Top of EXERCISE DATA

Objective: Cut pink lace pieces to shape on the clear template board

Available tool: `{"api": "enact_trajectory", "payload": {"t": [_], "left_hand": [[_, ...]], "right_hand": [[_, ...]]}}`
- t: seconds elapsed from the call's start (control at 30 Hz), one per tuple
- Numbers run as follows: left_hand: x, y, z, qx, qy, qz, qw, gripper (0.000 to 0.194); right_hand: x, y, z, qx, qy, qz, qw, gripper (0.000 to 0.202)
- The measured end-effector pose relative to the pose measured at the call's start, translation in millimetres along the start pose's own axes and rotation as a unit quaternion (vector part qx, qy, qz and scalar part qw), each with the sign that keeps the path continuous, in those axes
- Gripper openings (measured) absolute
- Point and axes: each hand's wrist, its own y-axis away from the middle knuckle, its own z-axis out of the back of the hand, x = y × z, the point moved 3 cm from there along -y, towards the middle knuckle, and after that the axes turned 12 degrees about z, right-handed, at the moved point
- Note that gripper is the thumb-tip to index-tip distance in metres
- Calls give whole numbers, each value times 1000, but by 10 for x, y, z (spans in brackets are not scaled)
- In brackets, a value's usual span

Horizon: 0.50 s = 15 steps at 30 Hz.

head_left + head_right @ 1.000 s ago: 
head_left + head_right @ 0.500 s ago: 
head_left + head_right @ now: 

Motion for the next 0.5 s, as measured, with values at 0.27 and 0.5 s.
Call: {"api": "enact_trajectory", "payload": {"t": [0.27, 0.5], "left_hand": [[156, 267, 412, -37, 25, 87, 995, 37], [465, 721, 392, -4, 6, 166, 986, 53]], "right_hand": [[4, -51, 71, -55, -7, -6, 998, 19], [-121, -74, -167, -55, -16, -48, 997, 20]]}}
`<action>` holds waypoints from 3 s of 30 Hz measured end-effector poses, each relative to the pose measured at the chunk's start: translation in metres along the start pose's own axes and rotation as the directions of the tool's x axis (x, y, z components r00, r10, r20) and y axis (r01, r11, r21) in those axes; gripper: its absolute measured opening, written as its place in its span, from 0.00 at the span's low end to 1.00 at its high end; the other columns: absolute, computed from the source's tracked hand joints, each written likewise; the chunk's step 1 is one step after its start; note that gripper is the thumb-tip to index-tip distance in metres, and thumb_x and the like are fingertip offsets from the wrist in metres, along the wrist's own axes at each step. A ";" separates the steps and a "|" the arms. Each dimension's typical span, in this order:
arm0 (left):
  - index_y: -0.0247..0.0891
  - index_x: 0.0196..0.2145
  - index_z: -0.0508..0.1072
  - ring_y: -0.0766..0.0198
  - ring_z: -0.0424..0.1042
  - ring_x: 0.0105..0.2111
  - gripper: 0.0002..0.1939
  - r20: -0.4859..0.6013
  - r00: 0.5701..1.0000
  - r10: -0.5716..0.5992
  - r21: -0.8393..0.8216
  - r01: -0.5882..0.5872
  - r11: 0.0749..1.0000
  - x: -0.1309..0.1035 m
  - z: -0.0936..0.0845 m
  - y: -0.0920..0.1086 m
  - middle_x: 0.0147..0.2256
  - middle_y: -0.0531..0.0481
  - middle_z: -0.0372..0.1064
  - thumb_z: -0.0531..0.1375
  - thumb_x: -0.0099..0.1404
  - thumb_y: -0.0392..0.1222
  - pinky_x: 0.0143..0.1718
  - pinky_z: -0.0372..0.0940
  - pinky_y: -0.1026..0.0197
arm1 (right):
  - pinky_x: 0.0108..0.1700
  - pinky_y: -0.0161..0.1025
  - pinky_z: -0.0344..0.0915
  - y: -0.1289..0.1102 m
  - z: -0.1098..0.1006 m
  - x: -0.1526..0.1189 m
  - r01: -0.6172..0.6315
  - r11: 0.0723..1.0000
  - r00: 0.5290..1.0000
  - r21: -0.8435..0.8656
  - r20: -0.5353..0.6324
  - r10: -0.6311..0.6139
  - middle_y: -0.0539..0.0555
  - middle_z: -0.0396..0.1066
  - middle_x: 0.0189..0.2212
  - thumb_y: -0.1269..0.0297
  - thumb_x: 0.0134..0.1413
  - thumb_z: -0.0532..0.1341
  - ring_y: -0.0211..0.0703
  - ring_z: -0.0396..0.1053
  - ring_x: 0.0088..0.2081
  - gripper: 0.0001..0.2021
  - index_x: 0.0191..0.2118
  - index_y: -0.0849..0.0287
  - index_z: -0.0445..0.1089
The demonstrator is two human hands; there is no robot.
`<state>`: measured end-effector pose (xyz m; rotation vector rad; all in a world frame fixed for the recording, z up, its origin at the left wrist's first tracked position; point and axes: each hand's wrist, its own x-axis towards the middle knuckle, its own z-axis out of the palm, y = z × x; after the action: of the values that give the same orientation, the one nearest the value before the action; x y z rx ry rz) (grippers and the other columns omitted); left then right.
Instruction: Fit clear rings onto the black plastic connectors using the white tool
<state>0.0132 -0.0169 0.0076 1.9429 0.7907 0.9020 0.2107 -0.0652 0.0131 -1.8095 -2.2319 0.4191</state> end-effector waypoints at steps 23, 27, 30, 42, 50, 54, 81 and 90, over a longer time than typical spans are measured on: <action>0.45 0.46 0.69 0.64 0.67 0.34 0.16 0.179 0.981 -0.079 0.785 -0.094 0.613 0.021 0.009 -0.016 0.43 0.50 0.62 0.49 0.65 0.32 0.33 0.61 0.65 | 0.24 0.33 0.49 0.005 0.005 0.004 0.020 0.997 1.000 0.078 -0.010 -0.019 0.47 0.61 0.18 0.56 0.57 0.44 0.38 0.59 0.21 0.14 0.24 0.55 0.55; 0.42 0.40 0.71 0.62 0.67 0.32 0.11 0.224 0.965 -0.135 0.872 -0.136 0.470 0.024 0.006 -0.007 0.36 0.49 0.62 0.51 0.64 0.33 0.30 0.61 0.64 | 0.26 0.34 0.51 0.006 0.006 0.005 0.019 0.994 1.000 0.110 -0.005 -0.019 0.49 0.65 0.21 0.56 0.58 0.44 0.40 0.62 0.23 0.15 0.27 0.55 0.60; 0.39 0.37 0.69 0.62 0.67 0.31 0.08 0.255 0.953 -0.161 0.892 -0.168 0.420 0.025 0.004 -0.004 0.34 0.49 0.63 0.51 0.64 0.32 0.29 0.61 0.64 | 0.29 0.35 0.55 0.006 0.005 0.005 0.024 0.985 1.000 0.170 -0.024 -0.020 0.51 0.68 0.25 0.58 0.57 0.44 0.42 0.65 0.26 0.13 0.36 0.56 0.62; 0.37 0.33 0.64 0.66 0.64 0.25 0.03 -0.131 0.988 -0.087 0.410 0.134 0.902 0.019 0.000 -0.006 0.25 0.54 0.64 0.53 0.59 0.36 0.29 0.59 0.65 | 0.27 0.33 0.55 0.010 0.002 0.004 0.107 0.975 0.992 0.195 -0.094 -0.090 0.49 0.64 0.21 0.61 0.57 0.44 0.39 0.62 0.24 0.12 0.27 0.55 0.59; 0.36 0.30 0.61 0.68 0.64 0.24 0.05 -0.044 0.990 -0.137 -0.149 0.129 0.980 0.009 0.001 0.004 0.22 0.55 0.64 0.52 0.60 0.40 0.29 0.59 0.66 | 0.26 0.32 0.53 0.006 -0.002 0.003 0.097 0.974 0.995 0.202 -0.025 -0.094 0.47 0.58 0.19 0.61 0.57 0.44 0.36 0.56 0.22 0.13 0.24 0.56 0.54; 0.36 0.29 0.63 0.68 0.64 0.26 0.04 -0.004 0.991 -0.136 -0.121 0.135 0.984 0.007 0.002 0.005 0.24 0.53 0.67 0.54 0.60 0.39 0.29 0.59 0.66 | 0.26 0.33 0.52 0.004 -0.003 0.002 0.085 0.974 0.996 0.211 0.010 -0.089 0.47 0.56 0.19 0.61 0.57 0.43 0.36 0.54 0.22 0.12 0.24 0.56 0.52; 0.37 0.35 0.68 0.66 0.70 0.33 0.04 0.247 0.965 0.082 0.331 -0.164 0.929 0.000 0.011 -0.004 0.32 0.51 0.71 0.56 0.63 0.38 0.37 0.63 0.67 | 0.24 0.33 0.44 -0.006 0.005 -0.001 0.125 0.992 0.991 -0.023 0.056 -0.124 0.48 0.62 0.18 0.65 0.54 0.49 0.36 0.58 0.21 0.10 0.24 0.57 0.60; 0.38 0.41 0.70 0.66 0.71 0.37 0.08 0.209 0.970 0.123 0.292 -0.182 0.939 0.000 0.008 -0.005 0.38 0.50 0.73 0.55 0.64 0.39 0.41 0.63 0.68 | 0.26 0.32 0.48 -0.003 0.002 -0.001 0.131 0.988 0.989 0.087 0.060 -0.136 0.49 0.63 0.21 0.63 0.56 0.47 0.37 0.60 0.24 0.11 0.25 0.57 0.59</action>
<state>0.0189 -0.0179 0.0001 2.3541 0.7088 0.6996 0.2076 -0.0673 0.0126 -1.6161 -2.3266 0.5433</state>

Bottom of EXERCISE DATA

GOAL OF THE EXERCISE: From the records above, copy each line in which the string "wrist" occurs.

SOLUTION TO THIS EXERCISE:
- Point and axes: each hand's wrist, its own y-axis away from the middle knuckle, its own z-axis out of the back of the hand, x = y × z, the point moved 3 cm from there along -y, towards the middle knuckle, and after that the axes turned 12 degrees about z, right-handed, at the moved point
`<action>` holds waypoints from 3 s of 30 Hz measured end-effector poses, each relative to the pose measured at the chunk's start: translation in metres along the start pose's own axes and rotation as the directions of the tool's x axis (x, y, z components r00, r10, r20) and y axis (r01, r11, r21) in those axes; gripper: its absolute measured opening, written as its place in its span, from 0.00 at the span's low end to 1.00 at its high end; the other columns: absolute, computed from the source's tracked hand joints, each written likewise; the chunk's step 1 is one step after its start; note that gripper is the thumb-tip to index-tip distance in metres, and thumb_x and the like are fingertip offsets from the wrist in metres, along the wrist's own axes at each step. A ";" separates the steps and a "|" the arms. Each dimension's typical span, in this order:
`<state>`: measured end-effector pose (xyz m; rotation vector rad; all in a world frame fixed for the recording, z up, its origin at the left wrist's first tracked position; point and axes: each hand's wrist, its own x-axis towards the middle knuckle, its own z-axis out of the palm, y = z × x; after the action: of the values that give the same orientation, the one nearest the value before the action; x y z rx ry rz) (grippers and the other columns omitted); left then right.

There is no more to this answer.